Tagged Human JSON (THJSON) Parser

princec · July 11, 2017, 2:51pm

There is a git repository here:

Sooner or later, all developers try to store some sort of structured data to configure their applications in some way. Perhaps it’s simple configuration files pointing to databases, perhaps it’s data files for game entities, perhaps it’s i18n translation files.

There are a million data formats that you might consider using. Probably the five most popular formats are:

INI files
XML files
YAML files
JSON files
HJSON files

Each has advantages and disadvantages for various use cases. But what if you wanted a format that comfortably handled ALL use cases?

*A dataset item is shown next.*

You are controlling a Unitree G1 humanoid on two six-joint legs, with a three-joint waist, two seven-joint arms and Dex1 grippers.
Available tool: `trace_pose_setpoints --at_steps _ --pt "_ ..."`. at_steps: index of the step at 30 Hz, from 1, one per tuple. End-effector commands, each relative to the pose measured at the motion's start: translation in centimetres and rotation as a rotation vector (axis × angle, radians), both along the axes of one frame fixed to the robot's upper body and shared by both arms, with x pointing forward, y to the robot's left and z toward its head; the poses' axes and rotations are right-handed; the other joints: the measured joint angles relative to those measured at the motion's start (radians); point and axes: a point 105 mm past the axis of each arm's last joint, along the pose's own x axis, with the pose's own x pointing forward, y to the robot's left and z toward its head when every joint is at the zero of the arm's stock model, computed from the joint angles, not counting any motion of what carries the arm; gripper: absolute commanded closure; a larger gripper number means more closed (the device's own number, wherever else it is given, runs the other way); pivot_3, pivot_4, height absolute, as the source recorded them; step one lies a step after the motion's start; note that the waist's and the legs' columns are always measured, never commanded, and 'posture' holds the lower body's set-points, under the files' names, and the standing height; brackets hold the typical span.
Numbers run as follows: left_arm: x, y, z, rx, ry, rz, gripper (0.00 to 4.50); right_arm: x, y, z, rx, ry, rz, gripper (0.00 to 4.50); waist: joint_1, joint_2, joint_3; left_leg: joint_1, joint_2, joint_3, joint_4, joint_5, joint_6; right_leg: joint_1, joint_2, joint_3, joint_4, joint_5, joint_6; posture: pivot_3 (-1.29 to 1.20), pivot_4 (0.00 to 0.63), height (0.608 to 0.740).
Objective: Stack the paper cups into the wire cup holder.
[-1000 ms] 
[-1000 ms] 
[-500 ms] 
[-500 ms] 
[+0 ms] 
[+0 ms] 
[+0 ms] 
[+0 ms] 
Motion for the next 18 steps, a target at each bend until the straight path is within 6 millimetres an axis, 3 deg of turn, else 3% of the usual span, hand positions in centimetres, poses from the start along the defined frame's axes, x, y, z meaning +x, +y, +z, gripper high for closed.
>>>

INI files can’t handle any kind of nested structure. The only concept is blocks of key=value pairs where each value must fit on a single line. It allows comments
XML files are huge and verbose, and the syntax is unnecessarily pernickety for human beings to write. It is well-specified but bloated with features that can tie you in knots. It does cope with arbitrarily complex data well, though this can be its undoing. You can comment it but often in a restricted manner. But seriously, it’s a faff and everybody hates typing it.
YAML is a hideous format designed by devils. It contains a kitchen sink, manufactured in Hell. It too is pernickety with syntax requiring actually properly formatted whitespace, which is a sure sign of Satan’s work. We shall not speak of it again.
JSON files are very simple to parse for a computer. Unfortunately the syntax is also unnecessarily pernickety for human beings to type and hurts the eyes somewhat with all the unnecessary quotes and commas, and the only data structures it can directly deal with are primitive values, arrays, and maps. What’s worse is it can’t have comments in it, which renders it pretty useless for humans.
HJSON is getting close to perfection. You can read all about HJSON at https://hjson.org and even try it out in the browser. HJSON removes all the unnecessary syntactical cruft from JSON, making mostly everything optional; and it adds a few new features such as comments in every style imaginable and multiline strings. HJSON is easily converted into JSON for feeding to other APIs. Unfortunately HJSON has one major flaw, which is that it cannot handle the concept of “classes”. We can have null, numbers, booleans, strings, arrays, and maps, all nested arbitrarily… but we cannot declare a map to be a structured type, or “class”. This is a big pain in the arse if you are dealing with modern OOP languages, because they deal a whole lot in classes.

Enter THJSON.

THJSON looks almost exactly like HJSON - it is in fact a superset of HJSON, which itself is a superset of JSON. The extra bit is the addition of a class name before a map (maps are objects that are enclosed in {} parentheses):


left_hand: sword {
    damage: 3
    weight: 1kg
}

Essentially any value that is parsed as a string that then starts to define a map with the opening curly brace, becomes instead a class, of a type name which is the string so far. No whitespace is allowed in the type name unless it is quoted.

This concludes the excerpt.